Something else. But not enough for a heart doctor
. Again she thanked David, slammed shut that phone, his first gift, and let it
thunk
onto the floor. She laid her head on her desk and tried to pray to the Christian God.
Sadness and anger thwarted her efforts. Sighing, she rose from her chair, picked up her cell, found her bag, turned off the light, and left the office.
Gentle sniffles. Jowl-rattling snores. The beautiful sleep music of her Joy and Andrew, though how they could manage such slumber on full stomachs was beyond Gloria, who pushed back her covers and tiptoed to the hotel love seat.

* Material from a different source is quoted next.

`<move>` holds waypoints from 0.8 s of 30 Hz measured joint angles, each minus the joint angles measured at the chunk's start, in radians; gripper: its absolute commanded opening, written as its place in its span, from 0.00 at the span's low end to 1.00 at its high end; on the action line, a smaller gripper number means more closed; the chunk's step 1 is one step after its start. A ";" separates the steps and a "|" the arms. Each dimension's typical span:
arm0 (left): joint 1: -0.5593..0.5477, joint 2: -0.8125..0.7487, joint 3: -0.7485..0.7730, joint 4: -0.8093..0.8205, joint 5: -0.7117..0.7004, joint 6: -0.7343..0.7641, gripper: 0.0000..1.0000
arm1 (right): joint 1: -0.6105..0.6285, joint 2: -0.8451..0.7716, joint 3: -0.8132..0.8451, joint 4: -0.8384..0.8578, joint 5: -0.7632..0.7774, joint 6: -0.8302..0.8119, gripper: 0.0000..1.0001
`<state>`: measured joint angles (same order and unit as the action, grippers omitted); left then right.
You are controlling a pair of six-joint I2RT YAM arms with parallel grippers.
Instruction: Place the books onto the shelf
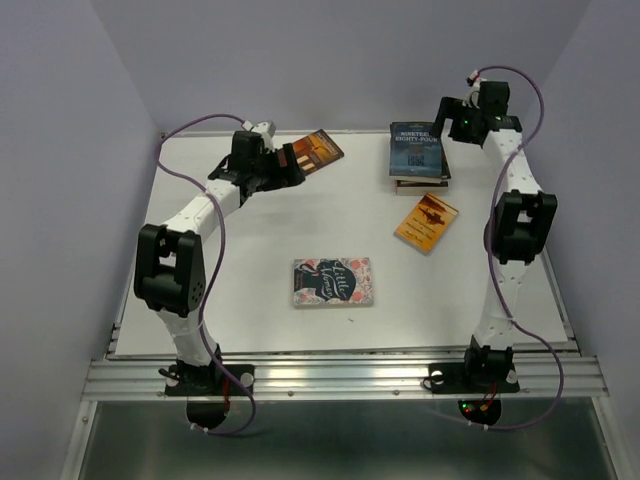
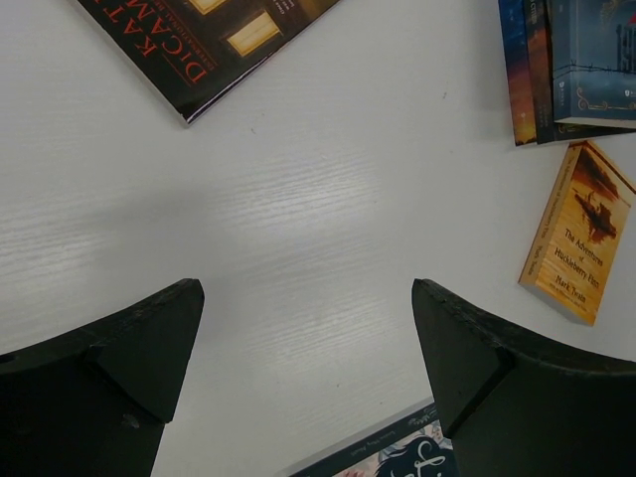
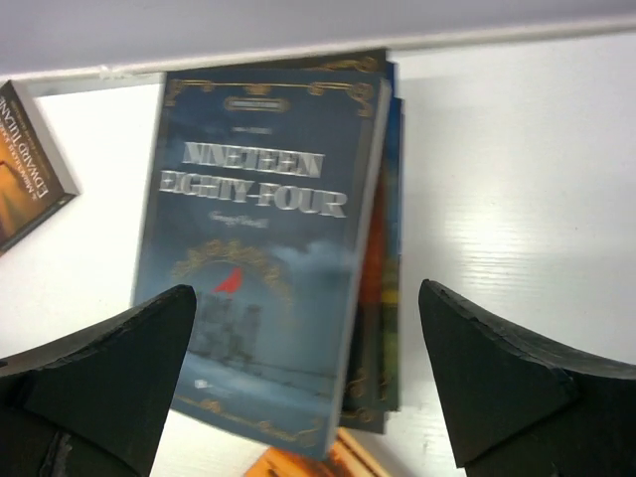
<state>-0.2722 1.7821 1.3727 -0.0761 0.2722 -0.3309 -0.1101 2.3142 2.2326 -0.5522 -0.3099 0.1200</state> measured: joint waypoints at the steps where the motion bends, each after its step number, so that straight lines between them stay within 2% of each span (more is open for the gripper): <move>1: 0.000 -0.006 -0.006 0.002 0.000 -0.001 0.99 | 0.045 -0.037 -0.013 -0.010 0.074 -0.020 1.00; 5: 0.004 -0.030 -0.026 0.005 -0.003 -0.011 0.99 | 0.224 -0.100 -0.033 -0.010 0.272 -0.087 1.00; 11: 0.006 -0.059 -0.060 0.027 -0.003 -0.019 0.99 | 0.417 -0.040 -0.003 -0.036 0.412 -0.161 1.00; 19: 0.017 -0.088 -0.092 0.028 -0.011 -0.019 0.99 | 0.443 0.091 0.015 -0.063 0.636 -0.244 1.00; 24: 0.024 -0.092 -0.092 0.031 -0.011 -0.019 0.99 | 0.429 0.101 0.014 -0.064 0.724 -0.274 1.00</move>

Plush fabric cushioned her. She basked in the memory of the four of them, having another celebration, Italian-style. They’d passed steaming platters of fettuccine Alfredo, spaghetti with clam sauce. Andrew had prayed, Joy had laughed, she had snapped pictures, Kai—
Gloria sat up straight. Kai had barely eaten, had managed wan smiles. Having been there, done that, Gloria recognized someone troubled in spirit. With resolve, Gloria found her Bible.
The heater whirred as her family snoozed. Finally her weathered volume closed. Gloria moved to the hotel window and parted thick drapes. Someone walked a dog. Revelers hollered. Taxis honked.
I’m not the only one sleepless in Boston
.
Though she’d read Scripture and prayed, worry about Kai persisted. Perhaps a spiritual battle? A relationship problem? Dr. Cabot? Gloria smothered a yawn. Andrew would say it was her imagination, working on Eastern Standard Time. Andrew was probably right.
Gloria picked up her things and moved them to the hotel desk.
There lay Joy’s file, the report from Dr. Cabot on top. Gloria skimmed the numbers, which meant nothing to her except, “Quit worrying about your daughter’s heart.” She thumbed through Joy’s chart to file Dr. Cabot’s report chronologically.
Two papers stuck together. She pried them loose. Stared at a Radiology report. Kai’s name jumped out . . . as a patient. Gloria blanched. Kept reading.
Radiology Report, 4/20/97
Dr. Paul Duncan, MRA
Patient: Chang Kaiping renal ultrasound exam
History: Family history, suspected PKD. Edema. High blood pressure.